As a teenager the store would pull me in, it was dimly lit, almost daring me to go inside with edgy music playing. Music I’d never heard before and definitely not The Osmonds.
I always shopped in packs with friends and we would glance at each other, shall we go in? Is there anything that we would want or could afford. It’s a bit scary because there are bigger boys in there, with jeans, long hair and t-shirts emblazoned with their current favourite bands; bands we’d never heard of. These boys aren’t the sort we were at school with, they were alternative; they were boys we wouldn’t take home because Mum and Dad wouldn’t approve.
The feeling was that we thought we were being looked at.

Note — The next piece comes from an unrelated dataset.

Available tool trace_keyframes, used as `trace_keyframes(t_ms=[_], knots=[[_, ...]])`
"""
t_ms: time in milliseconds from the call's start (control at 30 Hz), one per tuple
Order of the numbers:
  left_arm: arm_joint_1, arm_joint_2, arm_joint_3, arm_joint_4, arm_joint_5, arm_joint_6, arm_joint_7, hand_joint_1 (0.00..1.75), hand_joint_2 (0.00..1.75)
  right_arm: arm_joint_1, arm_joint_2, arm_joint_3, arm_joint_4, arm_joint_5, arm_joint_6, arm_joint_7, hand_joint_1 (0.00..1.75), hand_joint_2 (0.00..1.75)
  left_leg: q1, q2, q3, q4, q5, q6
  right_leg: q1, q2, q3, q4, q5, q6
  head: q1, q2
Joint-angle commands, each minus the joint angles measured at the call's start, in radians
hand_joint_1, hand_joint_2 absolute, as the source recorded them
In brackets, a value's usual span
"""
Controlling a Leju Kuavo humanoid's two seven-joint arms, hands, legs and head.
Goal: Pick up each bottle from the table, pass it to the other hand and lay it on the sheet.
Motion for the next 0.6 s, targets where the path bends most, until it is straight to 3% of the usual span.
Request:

“Stick together, don’t leave my side”
There were racks and racks of vinyl albums, this was a time before CD’s, sterile CD’s and cassettes, albums seemed a little bit grubby even though you weren’t allowed to touch them.
I didn’t know where all the singles were kept. Perhaps they don’t have them here, maybe they only sold albums.
We would have been approached by one of those aloof, skinny guys. He asked us what we were looking for, I wasn’t sure that I wanted to tell him that I’m looking for the single that is Number One; it might not be cool. But my friend Mary said:
“Are there singles here?”
Then he said: “Why do you want to waste your money on singles? It’s much better to buy the album”
He looked like the kind of guy who could afford albums, but we’d saved up and the only way of getting something to Number One was buying the single!
I know I’m buying my music on Amazon these days, but I wish I didn’t have to. The experience of shopping in a record store, not being certain about what you might like to buy, and browsing for new music is one of the experiences never to be missed.
Eight years ago, Hailsham lost its independent record store. Tony, the proprietor, knew everything there was to know about music: classical; vintage; jazz and rock, he was your guy. He introduced me to Jack Johnson and Della to K.T Tunstall. If I went into his store with a lyric phrase, he knew where it came from. We independently tried to save his store to no avail! Hailsham is poorer for the loss.
For all Tony was good, unfortunately accessing some of the rarer music catalogues was difficult for him and that’s where Amazon excels. Because of the Marketplace Sellers there is a requirement for music that cannot be easily sourced.
Even so I am grateful to Sunrise Records for saving something so precious and familiar.